## Your assignment
Please copy exactly the lines from the one containing "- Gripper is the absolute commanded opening" to the end of the entries, both included, and nothing else. Omit every picture.

BEGIN Data to use

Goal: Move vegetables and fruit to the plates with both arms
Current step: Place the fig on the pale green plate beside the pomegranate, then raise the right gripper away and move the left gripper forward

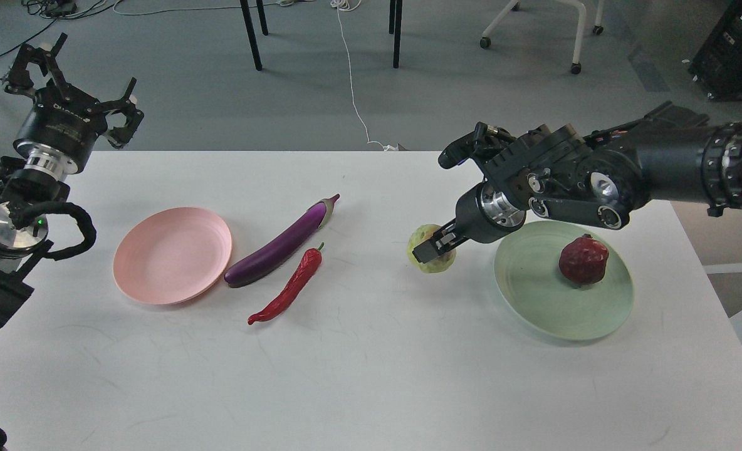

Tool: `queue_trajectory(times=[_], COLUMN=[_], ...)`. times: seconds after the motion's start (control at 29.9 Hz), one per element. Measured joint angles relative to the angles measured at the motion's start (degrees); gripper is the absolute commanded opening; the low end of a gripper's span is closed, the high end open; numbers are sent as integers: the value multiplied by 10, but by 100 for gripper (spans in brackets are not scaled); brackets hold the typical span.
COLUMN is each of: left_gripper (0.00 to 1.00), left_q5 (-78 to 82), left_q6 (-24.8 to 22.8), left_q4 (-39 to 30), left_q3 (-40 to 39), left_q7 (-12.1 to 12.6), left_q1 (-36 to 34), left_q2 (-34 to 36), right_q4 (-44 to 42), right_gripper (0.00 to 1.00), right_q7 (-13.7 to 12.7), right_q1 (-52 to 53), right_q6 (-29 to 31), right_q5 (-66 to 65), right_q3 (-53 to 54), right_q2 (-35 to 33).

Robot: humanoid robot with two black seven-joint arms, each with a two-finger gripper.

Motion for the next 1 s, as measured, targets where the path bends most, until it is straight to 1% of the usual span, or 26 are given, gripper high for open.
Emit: queue_trajectory(times=[0.13,0.23,0.43,0.47,0.57,0.67,0.74,0.77,0.8,1.0], left_gripper=[98,98,98,98,98,98,98,98,98,98], left_q5=[0,0,0,0,0,5,8,9,10,11], left_q6=[0,0,0,0,0,0,0,0,0,1], left_q4=[0,0,-1,-1,-1,-1,-1,-1,-1,-1], left_q3=[1,1,2,2,3,3,3,3,3,3], left_q7=[0,0,-1,-1,-1,-1,-1,-1,0,1], left_q1=[0,0,0,0,0,1,1,1,1,0], left_q2=[0,0,-3,-3,-6,-8,-8,-8,-8,-8], right_q4=[38,70,75,74,74,74,74,74,74,74], right_gripper=[50,51,54,56,69,79,87,93,96,98], right_q7=[0,-1,-1,-1,-1,-1,-1,-1,-1,-2], right_q1=[12,7,-39,-44,-66,-84,-92,-95,-97,-100], right_q6=[2,2,-16,-17,-23,-39,-50,-53,-54,-54], right_q5=[-22,-77,-160,-163,-166,-166,-166,-166,-165,-153], right_q3=[-2,-14,-21,-21,-16,-11,-10,-9,-7,30], right_q2=[-67,-122,-186,-191,-199,-201,-201,-201,-201,-205])
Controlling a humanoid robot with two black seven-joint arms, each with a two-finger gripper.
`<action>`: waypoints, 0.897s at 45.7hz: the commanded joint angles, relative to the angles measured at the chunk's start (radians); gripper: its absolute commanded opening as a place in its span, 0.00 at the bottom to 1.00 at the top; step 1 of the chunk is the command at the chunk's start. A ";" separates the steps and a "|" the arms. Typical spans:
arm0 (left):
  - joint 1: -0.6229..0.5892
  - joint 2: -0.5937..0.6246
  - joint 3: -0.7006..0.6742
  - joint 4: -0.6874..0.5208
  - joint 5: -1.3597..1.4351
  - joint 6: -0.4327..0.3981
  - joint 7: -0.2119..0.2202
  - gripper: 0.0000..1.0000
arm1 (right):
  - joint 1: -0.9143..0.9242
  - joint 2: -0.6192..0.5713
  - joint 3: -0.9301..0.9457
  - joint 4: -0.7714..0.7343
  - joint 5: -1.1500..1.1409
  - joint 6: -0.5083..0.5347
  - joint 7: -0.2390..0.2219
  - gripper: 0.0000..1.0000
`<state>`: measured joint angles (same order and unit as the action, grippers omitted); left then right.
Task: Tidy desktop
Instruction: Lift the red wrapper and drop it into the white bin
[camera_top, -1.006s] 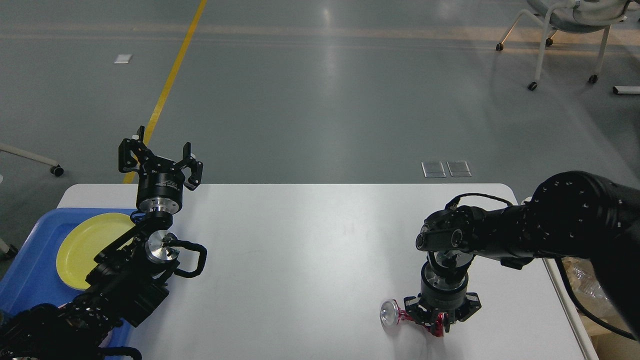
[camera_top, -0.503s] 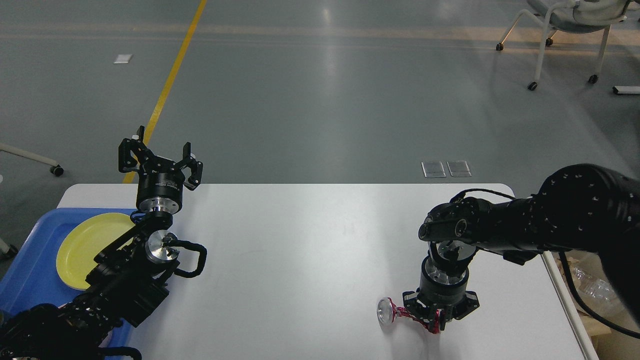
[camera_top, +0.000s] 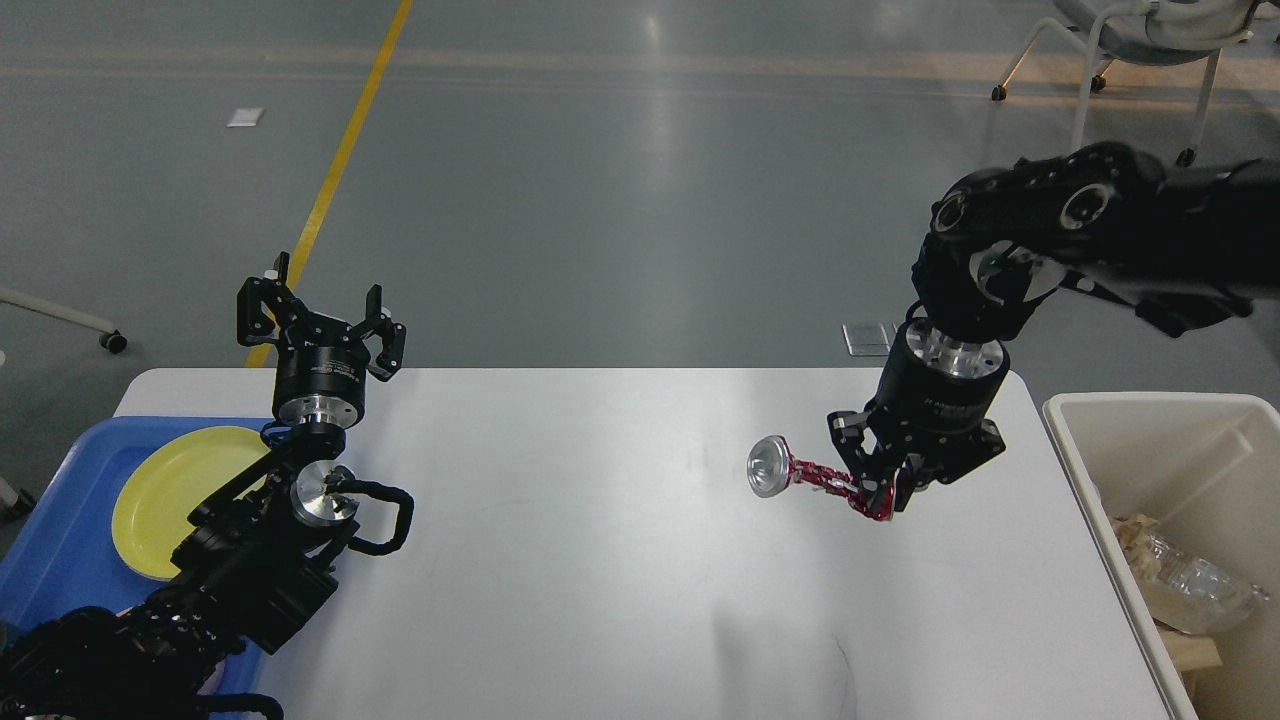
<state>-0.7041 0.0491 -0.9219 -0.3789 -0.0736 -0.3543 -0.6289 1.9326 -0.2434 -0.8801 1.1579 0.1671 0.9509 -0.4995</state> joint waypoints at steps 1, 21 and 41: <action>0.000 0.000 0.000 0.000 0.000 0.000 0.000 1.00 | 0.189 -0.060 0.033 0.062 0.026 0.009 0.001 0.00; 0.000 0.000 0.000 0.000 0.000 0.000 0.000 1.00 | 0.620 -0.120 0.075 0.071 0.112 0.009 0.001 0.00; 0.000 0.000 0.000 0.000 0.000 0.000 0.000 1.00 | -0.002 -0.117 -0.135 -0.202 -0.132 -0.085 -0.001 0.00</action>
<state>-0.7041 0.0491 -0.9219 -0.3789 -0.0736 -0.3543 -0.6289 2.1785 -0.3604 -0.9453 1.0936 0.1270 0.9528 -0.4997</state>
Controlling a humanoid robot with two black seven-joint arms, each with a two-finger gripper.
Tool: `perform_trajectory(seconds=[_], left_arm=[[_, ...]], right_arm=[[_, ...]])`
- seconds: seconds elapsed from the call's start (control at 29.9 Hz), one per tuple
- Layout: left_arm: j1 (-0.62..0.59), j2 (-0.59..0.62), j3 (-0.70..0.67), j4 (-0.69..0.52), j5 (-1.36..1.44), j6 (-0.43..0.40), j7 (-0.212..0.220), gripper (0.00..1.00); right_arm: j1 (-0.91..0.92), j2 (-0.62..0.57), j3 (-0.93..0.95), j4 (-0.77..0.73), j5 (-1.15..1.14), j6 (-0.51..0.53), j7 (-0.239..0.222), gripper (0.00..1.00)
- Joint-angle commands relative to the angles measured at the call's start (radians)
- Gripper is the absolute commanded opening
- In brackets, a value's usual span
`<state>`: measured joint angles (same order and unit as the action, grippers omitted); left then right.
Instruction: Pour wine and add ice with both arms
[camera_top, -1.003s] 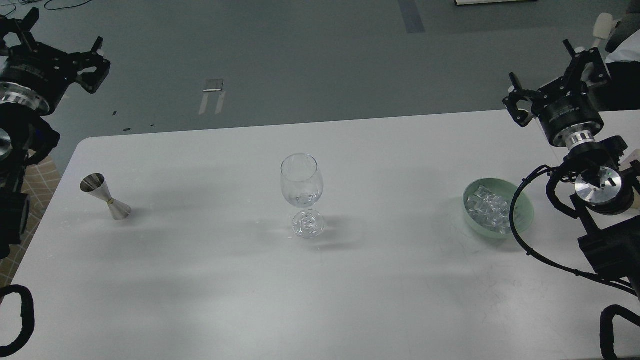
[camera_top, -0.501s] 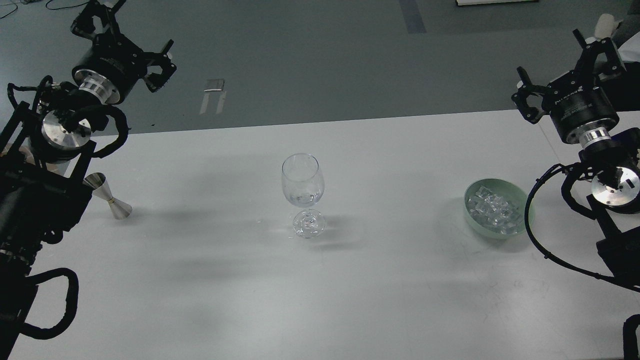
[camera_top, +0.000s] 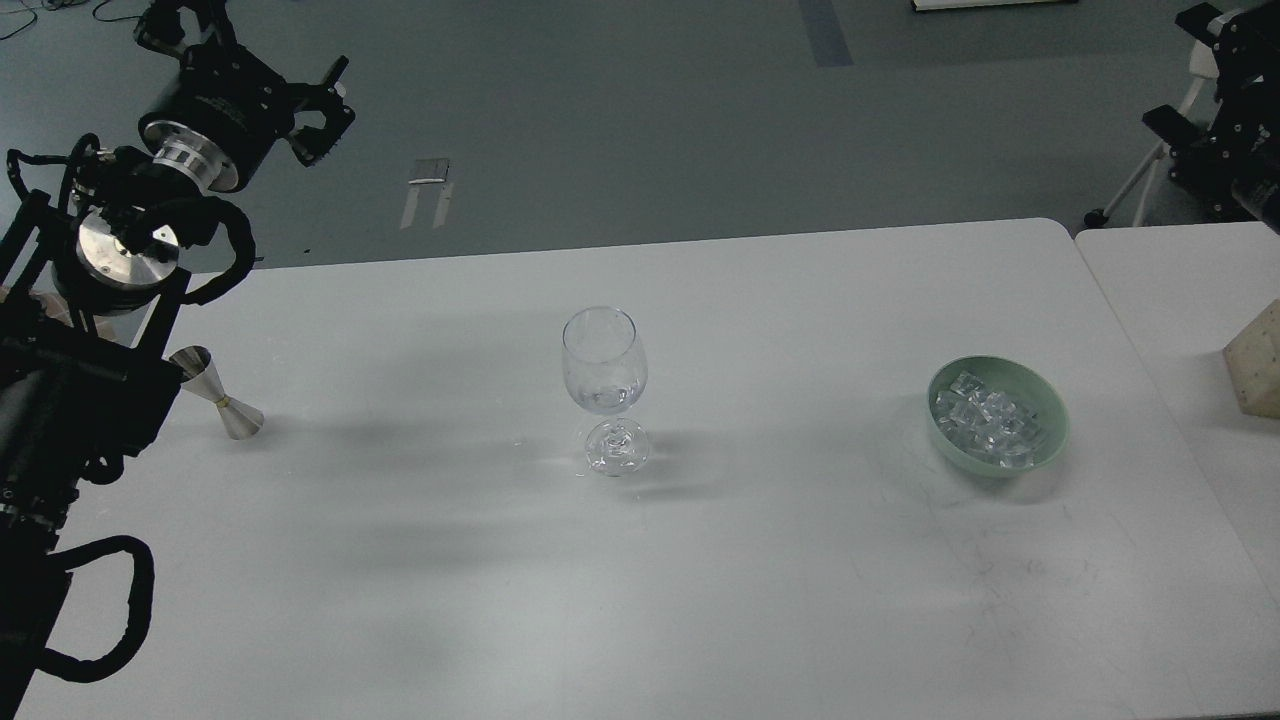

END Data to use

## Solution to this problem
- Gripper is the absolute commanded opening
- In brackets, a value's usual span
`<state>`: measured joint angles (same order and unit as the action, grippers omitted); left then right.
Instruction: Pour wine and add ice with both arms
[camera_top, -1.003s] 
[camera_top, -0.501s] 
[camera_top, +0.000s] 

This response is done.